Problem description: Reproduce exactly the lines of the material beneath, from the line that contains "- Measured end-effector" to the line that contains "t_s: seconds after", both included, and no other lines.

*** Opening Records supplied ***

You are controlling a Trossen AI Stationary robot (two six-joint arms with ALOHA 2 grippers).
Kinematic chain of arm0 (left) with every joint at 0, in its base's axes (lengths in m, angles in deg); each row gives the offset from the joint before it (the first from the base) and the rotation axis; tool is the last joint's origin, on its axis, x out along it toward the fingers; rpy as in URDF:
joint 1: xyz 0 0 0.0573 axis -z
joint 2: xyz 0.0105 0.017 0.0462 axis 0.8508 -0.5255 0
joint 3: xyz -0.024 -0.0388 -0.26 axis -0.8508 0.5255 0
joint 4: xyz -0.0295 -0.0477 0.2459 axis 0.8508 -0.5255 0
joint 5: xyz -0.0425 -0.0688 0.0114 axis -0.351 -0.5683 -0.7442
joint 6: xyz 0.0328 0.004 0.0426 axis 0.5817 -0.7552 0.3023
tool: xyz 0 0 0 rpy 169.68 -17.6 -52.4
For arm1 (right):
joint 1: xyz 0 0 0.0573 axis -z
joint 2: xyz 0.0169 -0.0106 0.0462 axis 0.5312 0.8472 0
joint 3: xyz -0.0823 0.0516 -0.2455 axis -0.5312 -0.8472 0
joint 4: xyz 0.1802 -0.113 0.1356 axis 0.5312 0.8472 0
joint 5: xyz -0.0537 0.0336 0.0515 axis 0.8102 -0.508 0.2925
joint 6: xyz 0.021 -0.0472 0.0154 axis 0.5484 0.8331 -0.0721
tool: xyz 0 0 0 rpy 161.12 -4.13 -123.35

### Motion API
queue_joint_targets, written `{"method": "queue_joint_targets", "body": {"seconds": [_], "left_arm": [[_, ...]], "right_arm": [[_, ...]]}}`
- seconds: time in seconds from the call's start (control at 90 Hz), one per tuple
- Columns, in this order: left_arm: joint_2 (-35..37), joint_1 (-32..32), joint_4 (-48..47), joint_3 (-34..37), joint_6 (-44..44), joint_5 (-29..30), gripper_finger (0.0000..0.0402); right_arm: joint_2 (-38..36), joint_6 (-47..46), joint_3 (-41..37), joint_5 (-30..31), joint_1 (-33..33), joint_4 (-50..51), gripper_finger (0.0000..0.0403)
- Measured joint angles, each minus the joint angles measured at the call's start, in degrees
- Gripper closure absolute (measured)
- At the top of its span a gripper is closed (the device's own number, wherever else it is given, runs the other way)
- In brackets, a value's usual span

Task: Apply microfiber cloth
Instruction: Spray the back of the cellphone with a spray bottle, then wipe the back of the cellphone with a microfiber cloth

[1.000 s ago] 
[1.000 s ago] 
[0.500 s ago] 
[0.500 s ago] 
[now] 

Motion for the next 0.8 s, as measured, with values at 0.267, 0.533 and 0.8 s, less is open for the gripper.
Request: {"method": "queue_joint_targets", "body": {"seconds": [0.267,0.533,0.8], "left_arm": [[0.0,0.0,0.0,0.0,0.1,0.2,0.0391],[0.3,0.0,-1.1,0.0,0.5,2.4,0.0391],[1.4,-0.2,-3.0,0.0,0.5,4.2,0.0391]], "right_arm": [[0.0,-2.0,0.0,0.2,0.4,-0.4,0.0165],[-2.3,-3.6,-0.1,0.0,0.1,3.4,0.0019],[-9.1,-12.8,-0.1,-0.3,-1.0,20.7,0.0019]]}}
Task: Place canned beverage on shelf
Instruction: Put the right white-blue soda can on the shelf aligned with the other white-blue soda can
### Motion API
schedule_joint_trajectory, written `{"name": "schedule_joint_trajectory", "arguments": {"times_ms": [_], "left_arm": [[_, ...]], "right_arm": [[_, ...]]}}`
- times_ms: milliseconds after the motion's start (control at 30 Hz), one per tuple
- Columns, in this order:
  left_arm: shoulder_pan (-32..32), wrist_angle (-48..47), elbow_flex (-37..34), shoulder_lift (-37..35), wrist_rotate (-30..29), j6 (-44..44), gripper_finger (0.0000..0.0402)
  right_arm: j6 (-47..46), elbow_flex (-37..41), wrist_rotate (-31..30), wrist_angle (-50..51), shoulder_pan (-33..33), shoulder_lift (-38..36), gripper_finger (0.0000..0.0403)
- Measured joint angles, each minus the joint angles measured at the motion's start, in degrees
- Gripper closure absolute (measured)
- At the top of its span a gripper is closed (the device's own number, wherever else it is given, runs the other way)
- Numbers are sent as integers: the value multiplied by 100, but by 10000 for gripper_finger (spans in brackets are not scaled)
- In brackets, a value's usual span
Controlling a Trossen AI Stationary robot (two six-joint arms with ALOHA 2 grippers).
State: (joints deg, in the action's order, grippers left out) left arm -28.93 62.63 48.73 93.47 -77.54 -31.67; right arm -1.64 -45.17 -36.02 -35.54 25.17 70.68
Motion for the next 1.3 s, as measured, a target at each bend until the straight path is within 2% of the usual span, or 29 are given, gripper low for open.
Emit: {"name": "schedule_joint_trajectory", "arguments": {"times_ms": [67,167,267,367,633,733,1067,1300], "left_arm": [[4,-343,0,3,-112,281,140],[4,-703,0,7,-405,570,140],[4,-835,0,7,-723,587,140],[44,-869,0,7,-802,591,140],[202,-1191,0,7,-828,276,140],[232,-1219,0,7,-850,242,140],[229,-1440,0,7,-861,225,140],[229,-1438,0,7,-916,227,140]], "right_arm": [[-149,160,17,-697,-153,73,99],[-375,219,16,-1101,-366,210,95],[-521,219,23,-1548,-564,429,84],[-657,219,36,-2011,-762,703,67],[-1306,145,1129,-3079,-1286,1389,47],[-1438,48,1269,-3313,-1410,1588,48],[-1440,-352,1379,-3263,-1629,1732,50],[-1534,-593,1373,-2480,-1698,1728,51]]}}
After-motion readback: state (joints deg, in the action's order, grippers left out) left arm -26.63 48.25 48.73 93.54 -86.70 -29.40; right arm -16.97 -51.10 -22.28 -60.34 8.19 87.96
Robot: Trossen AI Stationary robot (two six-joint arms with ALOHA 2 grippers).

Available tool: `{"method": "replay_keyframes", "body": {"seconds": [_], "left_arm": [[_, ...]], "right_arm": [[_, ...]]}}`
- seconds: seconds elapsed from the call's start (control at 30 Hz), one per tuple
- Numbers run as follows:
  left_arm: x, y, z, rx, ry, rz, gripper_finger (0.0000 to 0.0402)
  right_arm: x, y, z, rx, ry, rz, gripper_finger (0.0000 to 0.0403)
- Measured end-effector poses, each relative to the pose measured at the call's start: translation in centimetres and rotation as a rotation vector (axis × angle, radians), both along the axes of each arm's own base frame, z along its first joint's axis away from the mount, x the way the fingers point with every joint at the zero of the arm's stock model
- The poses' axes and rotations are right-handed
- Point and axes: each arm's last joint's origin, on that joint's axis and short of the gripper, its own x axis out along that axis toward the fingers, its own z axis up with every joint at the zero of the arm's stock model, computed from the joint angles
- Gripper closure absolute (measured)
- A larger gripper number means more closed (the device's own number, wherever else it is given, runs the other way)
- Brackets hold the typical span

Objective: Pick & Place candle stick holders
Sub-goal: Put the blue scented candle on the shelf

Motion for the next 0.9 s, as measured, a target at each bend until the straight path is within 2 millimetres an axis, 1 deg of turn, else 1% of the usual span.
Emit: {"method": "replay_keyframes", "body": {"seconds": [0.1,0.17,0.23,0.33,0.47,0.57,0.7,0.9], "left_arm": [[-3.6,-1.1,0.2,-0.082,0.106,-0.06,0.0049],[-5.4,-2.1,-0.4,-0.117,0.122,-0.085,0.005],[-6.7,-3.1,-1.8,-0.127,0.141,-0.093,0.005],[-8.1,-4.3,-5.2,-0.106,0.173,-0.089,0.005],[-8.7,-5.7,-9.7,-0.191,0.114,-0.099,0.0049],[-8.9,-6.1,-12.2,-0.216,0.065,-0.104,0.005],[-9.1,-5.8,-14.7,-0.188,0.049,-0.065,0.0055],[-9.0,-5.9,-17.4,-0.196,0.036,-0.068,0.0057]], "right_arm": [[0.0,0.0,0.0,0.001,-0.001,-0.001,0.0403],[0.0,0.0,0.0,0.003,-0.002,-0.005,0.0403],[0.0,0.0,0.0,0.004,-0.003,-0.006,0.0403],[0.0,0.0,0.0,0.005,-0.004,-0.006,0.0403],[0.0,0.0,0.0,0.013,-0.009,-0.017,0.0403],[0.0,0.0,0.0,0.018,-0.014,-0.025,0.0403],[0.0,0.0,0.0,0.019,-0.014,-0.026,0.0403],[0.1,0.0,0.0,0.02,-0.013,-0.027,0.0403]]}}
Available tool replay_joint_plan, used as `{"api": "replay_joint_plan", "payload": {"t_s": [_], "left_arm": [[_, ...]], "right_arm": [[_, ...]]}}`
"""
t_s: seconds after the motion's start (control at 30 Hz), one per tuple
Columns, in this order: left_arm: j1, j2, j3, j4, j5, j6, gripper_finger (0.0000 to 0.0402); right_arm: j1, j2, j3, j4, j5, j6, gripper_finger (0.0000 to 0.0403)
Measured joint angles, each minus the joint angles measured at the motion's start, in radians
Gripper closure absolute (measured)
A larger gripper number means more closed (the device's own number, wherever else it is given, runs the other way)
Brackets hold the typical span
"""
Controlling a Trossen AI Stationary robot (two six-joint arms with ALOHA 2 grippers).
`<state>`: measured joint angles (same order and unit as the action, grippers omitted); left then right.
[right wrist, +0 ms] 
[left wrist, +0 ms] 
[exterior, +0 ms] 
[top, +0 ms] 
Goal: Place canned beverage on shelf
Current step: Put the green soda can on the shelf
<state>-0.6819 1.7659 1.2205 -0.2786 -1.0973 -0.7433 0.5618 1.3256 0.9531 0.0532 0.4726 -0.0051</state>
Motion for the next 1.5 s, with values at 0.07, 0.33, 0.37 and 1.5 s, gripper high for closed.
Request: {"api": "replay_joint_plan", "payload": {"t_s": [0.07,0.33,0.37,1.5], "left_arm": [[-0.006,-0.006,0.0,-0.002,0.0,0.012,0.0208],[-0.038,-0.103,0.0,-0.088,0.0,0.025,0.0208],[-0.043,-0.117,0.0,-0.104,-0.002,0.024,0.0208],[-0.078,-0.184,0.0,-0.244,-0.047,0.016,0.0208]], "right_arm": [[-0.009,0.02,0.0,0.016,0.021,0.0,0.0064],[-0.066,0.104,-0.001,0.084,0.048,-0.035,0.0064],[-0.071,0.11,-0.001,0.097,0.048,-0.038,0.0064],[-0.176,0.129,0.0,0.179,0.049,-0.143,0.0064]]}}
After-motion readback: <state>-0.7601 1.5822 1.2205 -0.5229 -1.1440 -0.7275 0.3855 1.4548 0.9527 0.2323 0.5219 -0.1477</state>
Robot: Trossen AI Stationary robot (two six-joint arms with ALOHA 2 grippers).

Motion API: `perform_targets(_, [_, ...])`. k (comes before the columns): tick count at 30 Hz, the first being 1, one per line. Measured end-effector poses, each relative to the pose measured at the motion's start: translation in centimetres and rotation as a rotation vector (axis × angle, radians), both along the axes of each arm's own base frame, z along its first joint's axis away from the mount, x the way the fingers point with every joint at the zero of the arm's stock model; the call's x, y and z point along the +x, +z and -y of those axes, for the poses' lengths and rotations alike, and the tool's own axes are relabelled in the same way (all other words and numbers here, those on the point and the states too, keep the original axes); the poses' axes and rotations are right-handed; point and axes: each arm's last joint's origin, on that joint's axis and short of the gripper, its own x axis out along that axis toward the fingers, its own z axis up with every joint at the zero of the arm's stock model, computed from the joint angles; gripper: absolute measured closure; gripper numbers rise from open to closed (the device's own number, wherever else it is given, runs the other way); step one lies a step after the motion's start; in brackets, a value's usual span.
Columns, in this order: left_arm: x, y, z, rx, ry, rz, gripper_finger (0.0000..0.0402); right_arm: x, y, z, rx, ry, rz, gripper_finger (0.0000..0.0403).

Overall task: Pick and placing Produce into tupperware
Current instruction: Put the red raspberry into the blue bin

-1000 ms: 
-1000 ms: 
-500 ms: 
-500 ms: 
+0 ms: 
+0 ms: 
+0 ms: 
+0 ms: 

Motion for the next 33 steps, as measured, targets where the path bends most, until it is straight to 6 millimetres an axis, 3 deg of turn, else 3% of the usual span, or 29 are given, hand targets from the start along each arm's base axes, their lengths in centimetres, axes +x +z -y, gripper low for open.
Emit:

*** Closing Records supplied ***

Written answer:
- Measured end-effector poses, each relative to the pose measured at the call's start: translation in centimetres and rotation as a rotation vector (axis × angle, radians), both along the axes of each arm's own base frame, z along its first joint's axis away from the mount, x the way the fingers point with every joint at the zero of the arm's stock model
- The poses' axes and rotations are right-handed
- Point and axes: each arm's last joint's origin, on that joint's axis and short of the gripper, its own x axis out along that axis toward the fingers, its own z axis up with every joint at the zero of the arm's stock model, computed from the joint angles
- Gripper closure absolute (measured)
- A larger gripper number means more closed (the device's own number, wherever else it is given, runs the other way)
- Brackets hold the typical span

Objective: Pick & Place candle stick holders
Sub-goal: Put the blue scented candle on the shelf

Motion for the next 0.9 s, as measured, a target at each bend until the straight path is within 2 millimetres an axis, 1 deg of turn, else 1% of the usual span.
Emit: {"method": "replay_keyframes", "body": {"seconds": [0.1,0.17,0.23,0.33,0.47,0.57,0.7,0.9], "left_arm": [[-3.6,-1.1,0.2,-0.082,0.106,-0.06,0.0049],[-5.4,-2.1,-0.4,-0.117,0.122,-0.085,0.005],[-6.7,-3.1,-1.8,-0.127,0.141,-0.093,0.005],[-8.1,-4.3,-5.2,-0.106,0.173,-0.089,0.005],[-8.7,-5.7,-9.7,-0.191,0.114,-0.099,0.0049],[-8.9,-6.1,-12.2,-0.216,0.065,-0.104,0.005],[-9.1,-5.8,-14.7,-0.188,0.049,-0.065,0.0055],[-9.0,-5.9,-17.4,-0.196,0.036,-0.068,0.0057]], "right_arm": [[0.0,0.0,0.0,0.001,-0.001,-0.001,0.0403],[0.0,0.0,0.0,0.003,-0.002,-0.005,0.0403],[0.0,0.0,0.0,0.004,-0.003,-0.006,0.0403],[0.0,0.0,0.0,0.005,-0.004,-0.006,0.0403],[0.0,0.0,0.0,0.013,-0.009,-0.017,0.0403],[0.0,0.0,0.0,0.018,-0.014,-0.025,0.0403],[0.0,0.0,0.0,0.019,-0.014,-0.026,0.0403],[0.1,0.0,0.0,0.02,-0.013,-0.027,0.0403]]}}
Available tool replay_joint_plan, used as `{"api": "replay_joint_plan", "payload": {"t_s": [_], "left_arm": [[_, ...]], "right_arm": [[_, ...]]}}`
"""
t_s: seconds after the motion's start (control at 30 Hz), one per tuple

Nothing remains to add to the output.